There is a small business near the house that still advertises itself as a copy shop, but what’s going on? It sells newspapers, postcards, stationery, desperate gifts, headshots, and in this reinvent or die, it also serves as a collection point for endless parcel companies. While they have opened a colorful franchise alongside my portal with ‘photocopies’ on ‘Everything Back to School’ banners, I remain true to my principles of doing my part to make sure the resilient gentleman and his bustling locals hold out. And my granite is so small that when bureaucracies push, I barely go with a USB loaded to print one on each side or do this and this and this and this and this and this twice and after a couple of trips and a lottery draw from Amazon and Zalando. The computer and the copier ask me for thirty cents, and I pay shyly.
A few months ago, while I was waiting for my turn, hypnotized by Tetris, I discovered a poster on the shelves announcing that they were switching VHS to DVD, among which personalized mugs or subscriptions were kept. Of course! Where else? So, back home, I began ordering a lifetime of negatives as they were abandoned, in the bottommost boxes that I never removed, until I stumbled upon a treasure trove of videotapes with handwritten titles. : “Wedding”, “Birthday”, “Travel”. And before my muscles went cold from nostalgia, I went back to the copy shop, VHS in my hand, I swear, I even had mold. The one-man group looked at them with obvious disgust, almost without judgment, and told me that he was in quite a bit of trouble—definitely—and didn’t know when he was going to experience it. After all these years in the drawer, I was going to come for a few weeks! And I paid him. The Treasury, or who knows what bureaucracy, asks for the tapes whenever he goes to the photocopying or printing house, apologized for the delay and the troubles he had experienced until the last day, and finally gave the DVDs to me.
Coming home should be the closest thing to crashing your high school dance to ride a DeLorean.
In my defense I can say very little about the plot of the films, other than that it was another time, and the person who didn’t have a creative brother-in-law who recorded everything at dinner threw the first stone. Interrupting the shift journey because someone overwhelms Son Goku is a secondary damage that goes into plan. Summary: An unchewable toast to anyone unfamiliar with that life so far away, but it was my life.
And irrefutable proof that everything has already been invented, and videotapes already existed before Instagram. All these movies are people smiling at happy times. There are no funerals or afternoons in the ER, but there are birthday parties, year-end festivities, or Christmas dinners at grandparents’ house. We dance, we pull out a new car, we go on safari or inland for the first time. It’s the wonder of a kid yelling at your mom from the top of the slide or running until he grabs her legs. I know myself in that mother as I do not in that married woman who resigned from her position more than twenty years ago. And while all that was recorded was rosy, now all the triggers to get us divorced from the couch at home are glaring. It is not possible otherwise. With nothing we can say or do to avoid our fate. And that’s fine.

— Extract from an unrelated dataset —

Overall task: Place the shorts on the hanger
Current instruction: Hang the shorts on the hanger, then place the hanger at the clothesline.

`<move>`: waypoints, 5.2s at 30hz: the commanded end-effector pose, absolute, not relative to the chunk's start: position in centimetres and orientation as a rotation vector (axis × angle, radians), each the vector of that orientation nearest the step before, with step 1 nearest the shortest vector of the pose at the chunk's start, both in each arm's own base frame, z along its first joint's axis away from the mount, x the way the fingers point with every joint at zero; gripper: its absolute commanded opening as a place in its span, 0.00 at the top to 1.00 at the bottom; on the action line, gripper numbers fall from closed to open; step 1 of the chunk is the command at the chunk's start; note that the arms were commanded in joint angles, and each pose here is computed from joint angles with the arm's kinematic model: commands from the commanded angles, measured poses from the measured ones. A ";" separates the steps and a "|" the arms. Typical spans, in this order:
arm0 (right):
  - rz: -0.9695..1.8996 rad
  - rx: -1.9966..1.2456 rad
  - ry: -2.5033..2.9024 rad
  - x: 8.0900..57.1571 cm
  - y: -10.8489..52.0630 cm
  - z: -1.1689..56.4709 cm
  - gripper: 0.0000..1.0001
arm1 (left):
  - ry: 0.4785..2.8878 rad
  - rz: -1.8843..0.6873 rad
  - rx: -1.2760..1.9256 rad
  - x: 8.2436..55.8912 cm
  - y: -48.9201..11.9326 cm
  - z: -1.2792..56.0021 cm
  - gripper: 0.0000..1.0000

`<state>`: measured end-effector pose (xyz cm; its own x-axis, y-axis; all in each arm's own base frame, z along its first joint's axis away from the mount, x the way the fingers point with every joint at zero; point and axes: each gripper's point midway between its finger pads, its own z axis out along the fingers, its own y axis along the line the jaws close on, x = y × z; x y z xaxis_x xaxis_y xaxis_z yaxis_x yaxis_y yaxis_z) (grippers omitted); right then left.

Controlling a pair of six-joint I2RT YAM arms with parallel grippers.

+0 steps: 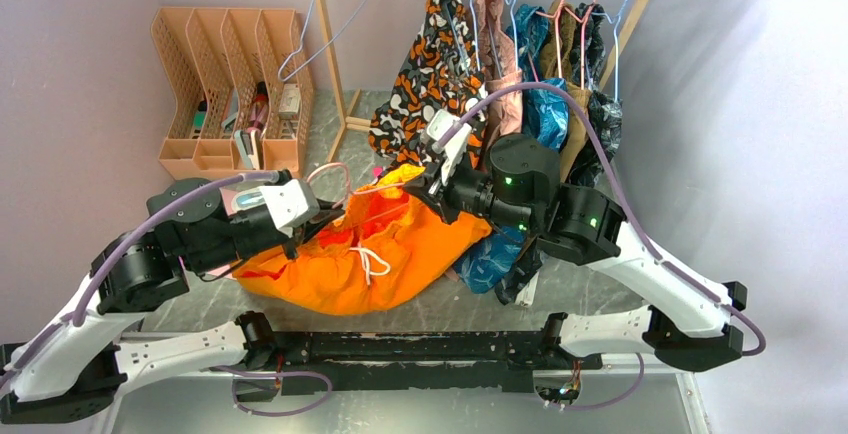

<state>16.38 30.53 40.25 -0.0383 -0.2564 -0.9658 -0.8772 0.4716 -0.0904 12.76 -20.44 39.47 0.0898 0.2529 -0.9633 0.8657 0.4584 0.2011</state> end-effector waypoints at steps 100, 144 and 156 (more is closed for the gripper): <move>1.102 -1.218 1.209 9.4 34.3 49.6 1.00 | 1.121 -0.728 0.763 8.3 -12.3 50.7 0.15; 0.305 -0.196 1.672 30.0 26.4 49.4 1.00 | 1.161 -0.481 0.337 15.2 -9.4 50.0 0.18; 0.463 0.039 1.603 37.9 28.4 51.6 1.00 | 1.155 -0.398 0.296 17.8 -11.4 48.0 0.17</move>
<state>36.72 27.50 47.41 -0.1803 0.1298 -0.9750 -0.2327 0.9575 0.1705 17.08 -11.58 46.37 0.2881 -0.1114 -0.9511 0.4953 0.8674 0.0485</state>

Following the guidelines of the well-divorced, he married another woman after a while, but this time blonde. I stood up, for God’s sake, I was already a repeat offender. And following the letter’s guide, he was now dating teenage girls and me assholes after his next divorce because it turned out to be a lot of trial and error.
Millions of years later he came to visit me this week and I couldn’t resist. I took out the DVDs for dessert. Every time he sees someone very young and hairy, he shouts “hey!” with a mobile camera. He was re-recording! And many “oh!” Every time she finds someone who’s not there anymore, she finally drops her goddamn cell phone and I see her giving up on the couch, just watching. There was uh, ah, ah, ah, ah, ah, much more noise in their silence as the muscles of nostalgia worked their full force. And that was good. And I didn’t ask him anything because it seemed to me that nostalgia was never non-profit and there was nothing more private than what one misses; more than whether the person knows himself or not.
And on the way to the airport, I stopped at a copy shop, just in case there was an option to reproduce them, so that he could not only take them with him, but also distribute them among all his contemporaries of that life. it was once ours too, and this broad wave has given us all a splash of nostalgia, but the one-man group said that they were barely peeking from behind a trench of AliExpress boxes with too much clutter. And I believe this is true. And maybe this is the best. So I put the DVDs back where they belong, along with the videotapes: I’ll never get out of the bottom boxes.